[PROVIDED MATERIAL — start]

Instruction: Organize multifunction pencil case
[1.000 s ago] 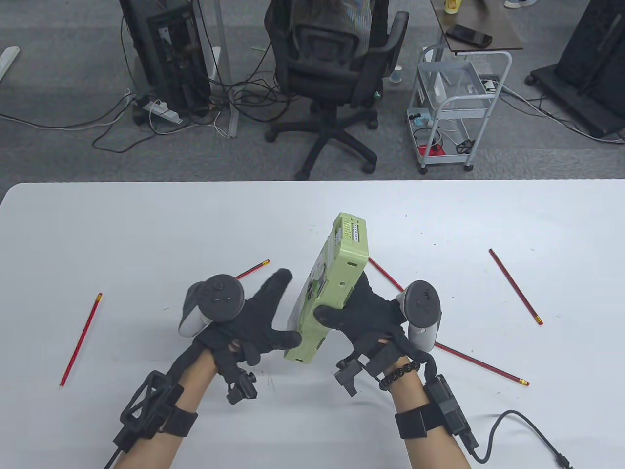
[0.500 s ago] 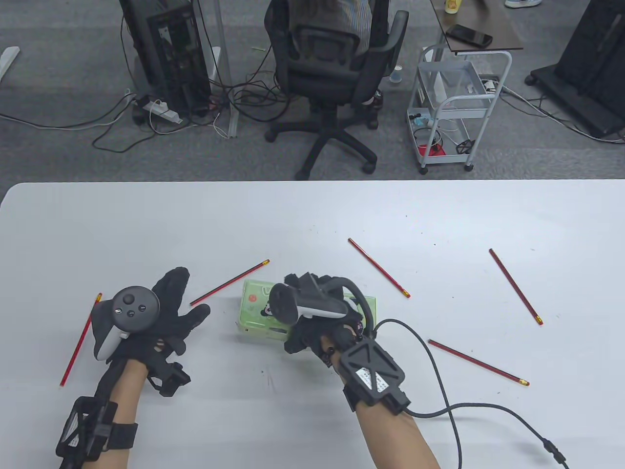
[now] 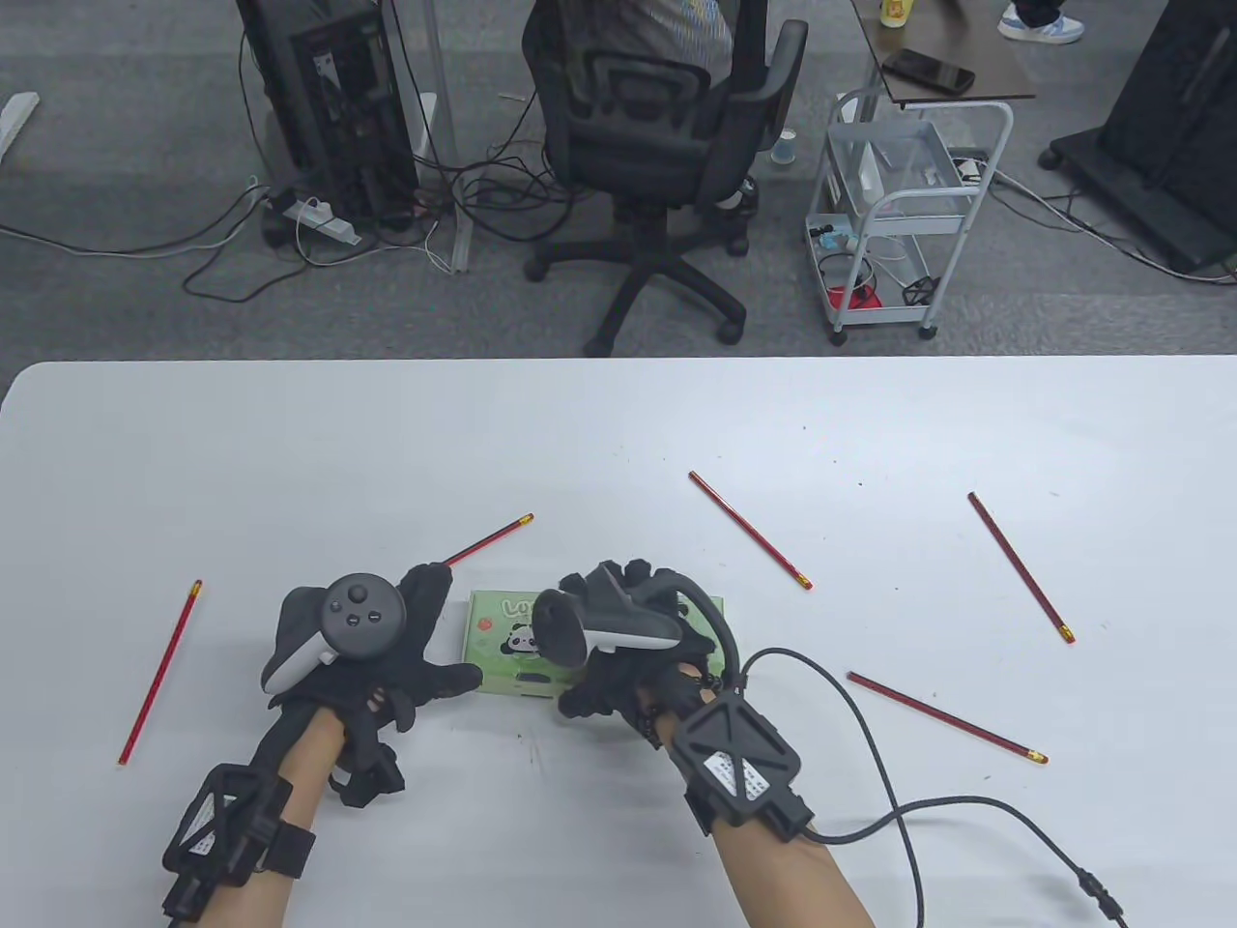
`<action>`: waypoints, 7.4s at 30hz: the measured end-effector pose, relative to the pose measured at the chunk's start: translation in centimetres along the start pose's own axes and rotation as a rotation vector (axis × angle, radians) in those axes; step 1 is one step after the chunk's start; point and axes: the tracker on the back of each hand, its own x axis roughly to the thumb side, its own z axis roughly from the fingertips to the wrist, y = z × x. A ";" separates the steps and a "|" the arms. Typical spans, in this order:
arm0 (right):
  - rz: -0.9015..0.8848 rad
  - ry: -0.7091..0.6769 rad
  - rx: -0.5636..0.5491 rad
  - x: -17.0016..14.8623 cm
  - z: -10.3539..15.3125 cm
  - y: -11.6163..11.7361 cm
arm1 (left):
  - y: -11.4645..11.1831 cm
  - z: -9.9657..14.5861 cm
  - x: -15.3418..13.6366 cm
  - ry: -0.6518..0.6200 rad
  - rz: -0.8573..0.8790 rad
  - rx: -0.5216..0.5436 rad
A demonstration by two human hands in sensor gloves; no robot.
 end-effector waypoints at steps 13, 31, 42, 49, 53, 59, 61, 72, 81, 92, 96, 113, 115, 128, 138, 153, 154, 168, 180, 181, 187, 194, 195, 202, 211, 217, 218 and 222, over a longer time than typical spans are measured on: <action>-0.221 0.016 -0.255 -7.0 6.0 4.7 | -2.7 -2.6 2.2 -0.035 -0.084 -0.085; -0.273 0.069 -0.345 -7.5 4.6 5.6 | -2.3 -2.6 2.0 -0.036 -0.084 0.012; -0.519 0.053 -0.302 -9.3 5.2 4.6 | -1.0 -2.8 1.7 -0.041 -0.010 -0.095; -0.689 0.079 -0.317 -11.0 5.6 4.2 | 1.5 -3.6 0.4 0.010 0.189 -0.105; -0.759 0.097 -0.400 -12.2 6.6 3.7 | 2.7 -4.5 0.4 0.057 0.204 -0.092; -0.725 0.086 -0.583 -12.8 9.1 3.1 | 3.3 -6.1 0.1 0.201 0.273 0.045; -0.636 0.075 -0.620 -12.4 9.5 2.9 | 3.3 -6.5 0.2 0.256 0.269 0.072; -0.318 -0.054 -0.309 -7.8 5.0 5.1 | 4.0 -6.7 0.7 0.460 0.049 0.248; -0.407 -0.033 -0.220 -8.8 4.1 6.1 | 1.3 -2.8 0.7 0.117 0.008 0.060; -0.457 -0.039 -0.210 -9.3 3.9 6.4 | -1.6 -1.6 -0.2 0.059 -0.066 -0.114; -0.448 -0.038 -0.206 -9.2 3.9 6.4 | -1.4 -1.6 0.1 0.067 -0.099 -0.107; -0.387 0.227 -0.444 -13.7 7.7 2.0 | -1.4 -1.7 0.8 0.093 -0.234 -0.076; -0.381 0.328 -0.430 -15.5 7.7 1.3 | -1.4 -1.8 0.8 0.093 -0.232 -0.078; -0.226 0.657 -0.302 -19.3 1.8 2.3 | -1.4 -1.8 0.8 0.096 -0.220 -0.097; -0.108 0.713 -0.236 -19.3 -0.7 4.4 | -1.4 -1.9 0.7 0.092 -0.206 -0.095; 0.103 0.655 -0.204 -17.5 -2.3 3.8 | -1.4 -1.9 0.6 0.094 -0.205 -0.096; 0.113 0.646 -0.199 -17.3 -2.4 3.7 | -1.4 -1.9 0.6 0.094 -0.206 -0.096; 0.118 0.605 -0.135 -17.6 -2.6 3.9 | -1.4 -1.9 0.6 0.098 -0.205 -0.102; -0.081 0.596 -0.228 -17.9 1.9 0.8 | -1.5 -1.9 0.6 0.096 -0.204 -0.103; -0.108 0.581 -0.247 -17.8 2.6 0.3 | -1.5 -1.9 0.6 0.096 -0.205 -0.103; -0.222 0.510 -0.353 -16.3 6.3 -0.9 | -1.5 -1.9 0.5 0.091 -0.194 -0.099; -0.267 0.393 -0.442 -13.4 8.4 -1.0 | -1.5 -1.9 0.5 0.087 -0.192 -0.097; -0.256 0.377 -0.445 -12.9 8.5 -1.0 | -1.5 -1.9 0.5 0.087 -0.193 -0.096; -0.129 0.279 -0.424 -10.3 7.5 0.4 | -1.5 -1.9 0.5 0.086 -0.188 -0.098; -0.006 0.221 -0.417 -8.1 6.1 1.8 | -1.5 -1.9 0.5 0.090 -0.189 -0.102; 0.027 0.206 -0.443 -7.3 5.4 2.1 | -1.5 -1.9 0.5 0.090 -0.194 -0.100; 0.034 0.203 -0.443 -7.2 5.3 2.1 | -1.5 -1.9 0.5 0.090 -0.192 -0.101; 0.053 0.196 -0.443 -6.9 4.9 2.3 | -1.5 -1.9 0.5 0.091 -0.193 -0.101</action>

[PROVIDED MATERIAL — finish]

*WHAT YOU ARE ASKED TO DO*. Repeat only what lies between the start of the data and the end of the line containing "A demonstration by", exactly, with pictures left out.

*RESPONSE TO THE TASK*.
Instruction: Organize multifunction pencil case
[1.000 s ago] 
[0.500 s ago] 
[now] 
`<action>`: waypoints, 7.4s at 30hz: the measured end-effector pose, relative to the pose measured at the chunk's start: translation in centimetres along the start pose's own axes and rotation as a rotation vector (axis × angle, radians) in those axes; step 1 is one step after the chunk's start; point and axes: the tracker on the back of each hand, its own x axis roughly to the thumb side, its own z axis roughly from the fingertips to the wrist, y = z × x. A ";" separates the steps and a "|" the arms. Typical spans, in this order:
arm0 (right):
  - rz: -0.9015..0.8848 rad
  - ry: -0.7091..0.6769 rad
  - rx: -0.5636..0.5491 rad
  - x: -17.0016..14.8623 cm
  - z: -10.3539..15.3125 cm
  - y: -11.6163..11.7361 cm
arm1 (left):
  - y: -11.4645..11.1831 cm
  - z: -9.9657..14.5861 cm
  - x: -15.3418..13.6366 cm
  - ry: -0.6518..0.6200 rad
  - rz: -0.8573..0.8790 rad
  - rx: -0.5216..0.5436 rad
A demonstration by two human hands in sensor gloves; no robot.

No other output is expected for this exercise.